* Exercise directions *
Filter the listing below down to the lines containing the word "camera".

*** Opening Material shown ***

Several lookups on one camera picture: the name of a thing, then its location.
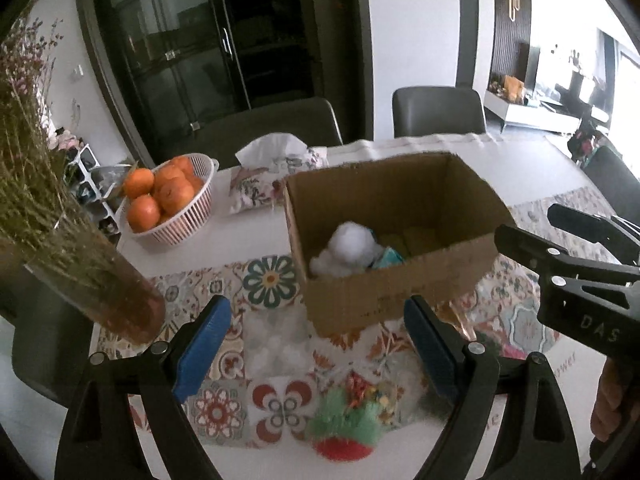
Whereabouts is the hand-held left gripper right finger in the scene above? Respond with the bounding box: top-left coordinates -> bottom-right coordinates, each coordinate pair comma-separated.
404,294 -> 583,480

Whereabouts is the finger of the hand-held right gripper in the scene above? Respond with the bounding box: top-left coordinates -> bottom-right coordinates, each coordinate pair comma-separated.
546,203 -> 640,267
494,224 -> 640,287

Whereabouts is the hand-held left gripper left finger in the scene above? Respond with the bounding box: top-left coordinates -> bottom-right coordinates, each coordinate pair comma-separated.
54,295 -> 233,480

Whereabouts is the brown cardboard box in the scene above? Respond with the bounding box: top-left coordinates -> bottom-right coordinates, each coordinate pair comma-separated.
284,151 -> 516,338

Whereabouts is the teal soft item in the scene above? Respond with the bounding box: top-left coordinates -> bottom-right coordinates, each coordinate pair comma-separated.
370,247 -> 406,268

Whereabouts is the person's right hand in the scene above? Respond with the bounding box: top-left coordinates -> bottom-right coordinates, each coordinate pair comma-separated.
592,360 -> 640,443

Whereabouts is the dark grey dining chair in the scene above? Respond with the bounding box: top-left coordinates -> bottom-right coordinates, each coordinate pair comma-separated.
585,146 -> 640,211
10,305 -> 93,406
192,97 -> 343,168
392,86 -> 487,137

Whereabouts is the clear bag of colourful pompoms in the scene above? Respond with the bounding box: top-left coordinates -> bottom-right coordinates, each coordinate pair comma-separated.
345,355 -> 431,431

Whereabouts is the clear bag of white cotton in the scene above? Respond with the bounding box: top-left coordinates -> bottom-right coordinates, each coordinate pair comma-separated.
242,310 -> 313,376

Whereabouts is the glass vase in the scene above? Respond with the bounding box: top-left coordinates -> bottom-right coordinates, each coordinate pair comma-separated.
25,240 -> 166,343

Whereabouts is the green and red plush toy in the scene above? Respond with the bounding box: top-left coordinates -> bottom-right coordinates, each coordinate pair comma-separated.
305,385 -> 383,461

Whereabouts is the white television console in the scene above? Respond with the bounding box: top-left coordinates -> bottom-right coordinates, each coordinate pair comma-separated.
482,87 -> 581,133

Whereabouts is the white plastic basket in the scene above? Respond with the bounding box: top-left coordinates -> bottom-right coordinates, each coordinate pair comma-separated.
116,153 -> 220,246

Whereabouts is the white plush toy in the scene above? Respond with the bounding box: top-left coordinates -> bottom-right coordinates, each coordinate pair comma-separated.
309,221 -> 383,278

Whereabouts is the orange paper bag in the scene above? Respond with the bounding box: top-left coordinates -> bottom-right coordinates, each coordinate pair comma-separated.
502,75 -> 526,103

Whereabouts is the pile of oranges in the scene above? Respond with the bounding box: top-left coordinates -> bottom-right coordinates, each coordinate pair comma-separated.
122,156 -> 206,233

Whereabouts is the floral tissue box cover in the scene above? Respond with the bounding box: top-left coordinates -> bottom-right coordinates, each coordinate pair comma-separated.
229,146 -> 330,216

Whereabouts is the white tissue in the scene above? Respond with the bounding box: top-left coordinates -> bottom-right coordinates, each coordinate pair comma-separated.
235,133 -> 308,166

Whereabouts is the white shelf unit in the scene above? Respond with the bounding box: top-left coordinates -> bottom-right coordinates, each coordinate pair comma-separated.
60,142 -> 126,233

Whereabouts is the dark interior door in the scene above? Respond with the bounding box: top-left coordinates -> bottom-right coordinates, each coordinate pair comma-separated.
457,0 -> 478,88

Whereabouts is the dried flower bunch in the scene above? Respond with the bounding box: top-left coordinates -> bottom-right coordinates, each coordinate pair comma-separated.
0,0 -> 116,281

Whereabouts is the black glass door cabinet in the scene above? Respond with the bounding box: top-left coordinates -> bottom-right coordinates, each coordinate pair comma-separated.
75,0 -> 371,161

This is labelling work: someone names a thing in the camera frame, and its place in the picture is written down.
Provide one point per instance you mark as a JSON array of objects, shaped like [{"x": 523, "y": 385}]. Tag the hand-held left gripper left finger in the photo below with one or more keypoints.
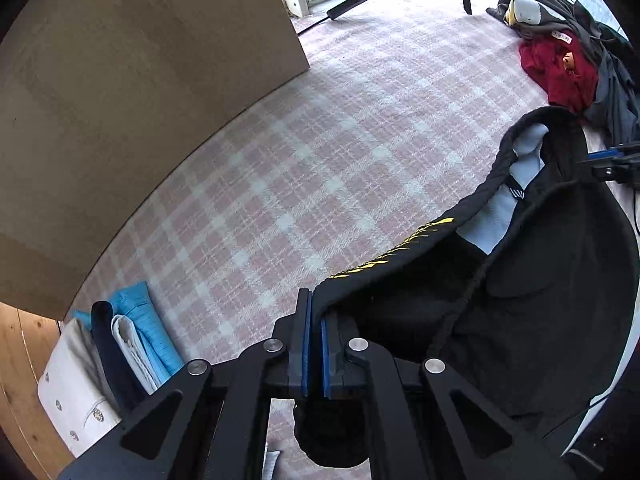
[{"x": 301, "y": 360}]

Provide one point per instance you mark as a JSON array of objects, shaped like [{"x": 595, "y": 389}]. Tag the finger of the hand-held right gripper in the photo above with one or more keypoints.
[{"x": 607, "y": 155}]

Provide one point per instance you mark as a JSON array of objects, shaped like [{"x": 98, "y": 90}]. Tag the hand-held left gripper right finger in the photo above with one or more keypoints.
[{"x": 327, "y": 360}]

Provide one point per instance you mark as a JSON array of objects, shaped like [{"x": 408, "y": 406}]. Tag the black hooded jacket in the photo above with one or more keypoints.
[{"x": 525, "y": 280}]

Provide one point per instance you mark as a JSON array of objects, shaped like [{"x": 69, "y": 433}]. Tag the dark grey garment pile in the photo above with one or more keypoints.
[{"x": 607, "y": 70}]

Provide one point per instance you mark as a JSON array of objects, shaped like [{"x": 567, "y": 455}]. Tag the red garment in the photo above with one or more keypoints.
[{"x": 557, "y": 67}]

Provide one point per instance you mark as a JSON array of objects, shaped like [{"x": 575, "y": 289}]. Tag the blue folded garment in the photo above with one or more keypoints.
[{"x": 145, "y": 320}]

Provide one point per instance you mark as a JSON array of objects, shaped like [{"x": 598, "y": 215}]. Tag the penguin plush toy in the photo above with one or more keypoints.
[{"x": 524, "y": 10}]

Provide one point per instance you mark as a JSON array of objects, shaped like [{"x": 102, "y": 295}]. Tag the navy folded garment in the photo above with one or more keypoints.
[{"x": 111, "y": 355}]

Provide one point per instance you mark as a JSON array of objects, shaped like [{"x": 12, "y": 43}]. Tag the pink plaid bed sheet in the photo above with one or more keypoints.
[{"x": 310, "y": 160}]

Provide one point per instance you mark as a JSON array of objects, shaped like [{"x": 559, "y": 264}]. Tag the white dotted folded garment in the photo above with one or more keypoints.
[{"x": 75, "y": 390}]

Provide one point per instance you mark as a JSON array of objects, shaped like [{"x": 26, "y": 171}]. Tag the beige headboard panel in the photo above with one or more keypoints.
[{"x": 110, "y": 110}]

*** Closing Material shown ***

* Written response *
Several lookups on one camera picture: the name of a thing, then its location.
This is labelling work: someone names a thing in the camera frame, and its place in the picture is written down.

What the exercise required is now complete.